====== Data excerpt

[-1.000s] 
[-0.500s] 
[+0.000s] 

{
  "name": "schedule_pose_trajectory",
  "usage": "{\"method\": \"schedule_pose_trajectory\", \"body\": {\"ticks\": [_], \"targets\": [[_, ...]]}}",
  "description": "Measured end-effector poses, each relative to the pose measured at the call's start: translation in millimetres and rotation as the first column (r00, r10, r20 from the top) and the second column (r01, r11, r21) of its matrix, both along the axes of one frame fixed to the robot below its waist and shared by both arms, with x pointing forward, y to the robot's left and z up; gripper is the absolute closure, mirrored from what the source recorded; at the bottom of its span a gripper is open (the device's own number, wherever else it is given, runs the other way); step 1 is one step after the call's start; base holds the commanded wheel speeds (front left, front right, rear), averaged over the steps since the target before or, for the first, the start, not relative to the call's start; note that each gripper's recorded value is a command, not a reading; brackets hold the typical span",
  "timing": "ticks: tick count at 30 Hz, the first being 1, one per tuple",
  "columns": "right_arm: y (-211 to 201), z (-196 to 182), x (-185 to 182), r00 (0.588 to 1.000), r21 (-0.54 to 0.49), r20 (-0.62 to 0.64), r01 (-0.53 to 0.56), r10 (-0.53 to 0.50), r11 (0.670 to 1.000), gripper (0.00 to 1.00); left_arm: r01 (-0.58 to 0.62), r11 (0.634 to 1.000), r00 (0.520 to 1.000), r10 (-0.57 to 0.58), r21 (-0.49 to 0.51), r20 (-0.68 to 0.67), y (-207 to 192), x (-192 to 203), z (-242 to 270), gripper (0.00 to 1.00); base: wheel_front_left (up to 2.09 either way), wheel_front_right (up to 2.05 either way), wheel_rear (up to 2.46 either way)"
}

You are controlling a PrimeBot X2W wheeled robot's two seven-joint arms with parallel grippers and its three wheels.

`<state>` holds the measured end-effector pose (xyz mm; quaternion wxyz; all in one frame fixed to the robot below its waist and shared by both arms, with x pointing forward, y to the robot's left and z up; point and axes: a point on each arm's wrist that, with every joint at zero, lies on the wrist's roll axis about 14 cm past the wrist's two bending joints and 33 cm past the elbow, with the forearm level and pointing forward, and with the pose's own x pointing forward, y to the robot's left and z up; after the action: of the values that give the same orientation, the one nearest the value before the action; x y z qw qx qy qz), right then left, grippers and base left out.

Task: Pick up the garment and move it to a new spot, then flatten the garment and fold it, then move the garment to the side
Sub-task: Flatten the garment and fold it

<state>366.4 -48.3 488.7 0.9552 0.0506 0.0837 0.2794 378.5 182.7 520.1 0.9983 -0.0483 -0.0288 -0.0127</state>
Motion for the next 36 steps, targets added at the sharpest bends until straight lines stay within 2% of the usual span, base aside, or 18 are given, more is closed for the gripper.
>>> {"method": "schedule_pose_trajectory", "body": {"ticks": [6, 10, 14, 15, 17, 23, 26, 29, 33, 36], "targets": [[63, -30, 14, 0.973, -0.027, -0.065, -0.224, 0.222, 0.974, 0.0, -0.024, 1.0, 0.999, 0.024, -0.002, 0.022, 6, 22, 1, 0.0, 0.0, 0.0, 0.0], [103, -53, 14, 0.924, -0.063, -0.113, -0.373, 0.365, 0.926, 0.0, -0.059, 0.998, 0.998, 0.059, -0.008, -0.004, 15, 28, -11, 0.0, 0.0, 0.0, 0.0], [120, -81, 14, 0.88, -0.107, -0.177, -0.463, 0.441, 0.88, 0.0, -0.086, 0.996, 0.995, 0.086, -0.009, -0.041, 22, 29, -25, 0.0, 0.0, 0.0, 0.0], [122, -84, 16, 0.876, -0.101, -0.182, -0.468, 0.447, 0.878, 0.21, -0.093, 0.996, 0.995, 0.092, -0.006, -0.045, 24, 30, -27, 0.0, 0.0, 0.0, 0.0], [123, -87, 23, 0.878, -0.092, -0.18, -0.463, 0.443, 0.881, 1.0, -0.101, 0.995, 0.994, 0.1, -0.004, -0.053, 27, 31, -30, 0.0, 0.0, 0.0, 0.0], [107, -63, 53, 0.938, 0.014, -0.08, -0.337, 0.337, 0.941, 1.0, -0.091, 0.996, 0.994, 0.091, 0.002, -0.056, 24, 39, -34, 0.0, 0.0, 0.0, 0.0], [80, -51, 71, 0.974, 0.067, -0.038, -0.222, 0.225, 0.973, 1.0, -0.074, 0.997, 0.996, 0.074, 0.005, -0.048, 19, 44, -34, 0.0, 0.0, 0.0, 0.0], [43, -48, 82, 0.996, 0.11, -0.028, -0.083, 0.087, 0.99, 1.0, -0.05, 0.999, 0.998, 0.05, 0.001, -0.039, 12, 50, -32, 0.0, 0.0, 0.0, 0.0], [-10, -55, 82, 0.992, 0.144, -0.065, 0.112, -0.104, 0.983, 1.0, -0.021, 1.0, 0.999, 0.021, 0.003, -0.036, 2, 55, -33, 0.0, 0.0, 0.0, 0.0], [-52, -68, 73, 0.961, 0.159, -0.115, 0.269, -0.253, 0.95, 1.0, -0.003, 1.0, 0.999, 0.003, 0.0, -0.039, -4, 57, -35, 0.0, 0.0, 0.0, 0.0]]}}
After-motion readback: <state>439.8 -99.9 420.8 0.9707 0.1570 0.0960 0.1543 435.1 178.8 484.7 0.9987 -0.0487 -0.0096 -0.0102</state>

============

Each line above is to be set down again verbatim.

● Your solution:
[-1.000s] 
[-0.500s] 
[+0.000s] 

{
  "name": "schedule_pose_trajectory",
  "usage": "{\"method\": \"schedule_pose_trajectory\", \"body\": {\"ticks\": [_], \"targets\": [[_, ...]]}}",
  "description": "Measured end-effector poses, each relative to the pose measured at the call's start: translation in millimetres and rotation as the first column (r00, r10, r20 from the top) and the second column (r01, r11, r21) of its matrix, both along the axes of one frame fixed to the robot below its waist and shared by both arms, with x pointing forward, y to the robot's left and z up; gripper is the absolute closure, mirrored from what the source recorded; at the bottom of its span a gripper is open (the device's own number, wherever else it is given, runs the other way); step 1 is one step after the call's start; base holds the commanded wheel speeds (front left, front right, rear), averaged over the steps since the target before or, for the first, the start, not relative to the call's start; note that each gripper's recorded value is a command, not a reading; brackets hold the typical span",
  "timing": "ticks: tick count at 30 Hz, the first being 1, one per tuple",
  "columns": "right_arm: y (-211 to 201), z (-196 to 182), x (-185 to 182), r00 (0.588 to 1.000), r21 (-0.54 to 0.49), r20 (-0.62 to 0.64), r01 (-0.53 to 0.56), r10 (-0.53 to 0.50), r11 (0.670 to 1.000), gripper (0.00 to 1.00); left_arm: r01 (-0.58 to 0.62), r11 (0.634 to 1.000), r00 (0.520 to 1.000), r10 (-0.57 to 0.58), r21 (-0.49 to 0.51), r20 (-0.68 to 0.67), y (-207 to 192), x (-192 to 203), z (-242 to 270), gripper (0.00 to 1.00); base: wheel_front_left (up to 2.09 either way), wheel_front_right (up to 2.05 either way), wheel_rear (up to 2.46 either way)"
}

You are controlling a PrimeBot X2W wheeled robot's two seven-joint arms with parallel grippers and its three wheels.

`<state>` holds the measured end-effector pose (xyz mm; quaternion wxyz; all in one frame fixed to the robot below its waist and shared by both arms, with x pointing forward, y to the robot's left and z up; point and axes: a point on each arm's wrist that, with every joint at zero, lies on the wrist's roll axis about 14 cm past the wrist's two bending joints and 33 cm past the elbow, with the forearm level and pointing forward, and with the pose's own x pointing forward, y to the robot's left and z up; after the action: of the values that give the same orientation, the one nearest the value before the action; x y z qw qx qy qz), right then left, grippers and base left out.

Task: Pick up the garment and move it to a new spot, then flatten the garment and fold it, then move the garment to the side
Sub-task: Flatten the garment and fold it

<state>366.4 -48.3 488.7 0.9552 0.0506 0.0837 0.2794 378.5 182.7 520.1 0.9983 -0.0483 -0.0288 -0.0127</state>
Motion for the next 36 steps, targets added at the sharpest bends until straight lines stay within 2% of the usual span, base aside, or 18 are given, more is closed for the gripper.
>>> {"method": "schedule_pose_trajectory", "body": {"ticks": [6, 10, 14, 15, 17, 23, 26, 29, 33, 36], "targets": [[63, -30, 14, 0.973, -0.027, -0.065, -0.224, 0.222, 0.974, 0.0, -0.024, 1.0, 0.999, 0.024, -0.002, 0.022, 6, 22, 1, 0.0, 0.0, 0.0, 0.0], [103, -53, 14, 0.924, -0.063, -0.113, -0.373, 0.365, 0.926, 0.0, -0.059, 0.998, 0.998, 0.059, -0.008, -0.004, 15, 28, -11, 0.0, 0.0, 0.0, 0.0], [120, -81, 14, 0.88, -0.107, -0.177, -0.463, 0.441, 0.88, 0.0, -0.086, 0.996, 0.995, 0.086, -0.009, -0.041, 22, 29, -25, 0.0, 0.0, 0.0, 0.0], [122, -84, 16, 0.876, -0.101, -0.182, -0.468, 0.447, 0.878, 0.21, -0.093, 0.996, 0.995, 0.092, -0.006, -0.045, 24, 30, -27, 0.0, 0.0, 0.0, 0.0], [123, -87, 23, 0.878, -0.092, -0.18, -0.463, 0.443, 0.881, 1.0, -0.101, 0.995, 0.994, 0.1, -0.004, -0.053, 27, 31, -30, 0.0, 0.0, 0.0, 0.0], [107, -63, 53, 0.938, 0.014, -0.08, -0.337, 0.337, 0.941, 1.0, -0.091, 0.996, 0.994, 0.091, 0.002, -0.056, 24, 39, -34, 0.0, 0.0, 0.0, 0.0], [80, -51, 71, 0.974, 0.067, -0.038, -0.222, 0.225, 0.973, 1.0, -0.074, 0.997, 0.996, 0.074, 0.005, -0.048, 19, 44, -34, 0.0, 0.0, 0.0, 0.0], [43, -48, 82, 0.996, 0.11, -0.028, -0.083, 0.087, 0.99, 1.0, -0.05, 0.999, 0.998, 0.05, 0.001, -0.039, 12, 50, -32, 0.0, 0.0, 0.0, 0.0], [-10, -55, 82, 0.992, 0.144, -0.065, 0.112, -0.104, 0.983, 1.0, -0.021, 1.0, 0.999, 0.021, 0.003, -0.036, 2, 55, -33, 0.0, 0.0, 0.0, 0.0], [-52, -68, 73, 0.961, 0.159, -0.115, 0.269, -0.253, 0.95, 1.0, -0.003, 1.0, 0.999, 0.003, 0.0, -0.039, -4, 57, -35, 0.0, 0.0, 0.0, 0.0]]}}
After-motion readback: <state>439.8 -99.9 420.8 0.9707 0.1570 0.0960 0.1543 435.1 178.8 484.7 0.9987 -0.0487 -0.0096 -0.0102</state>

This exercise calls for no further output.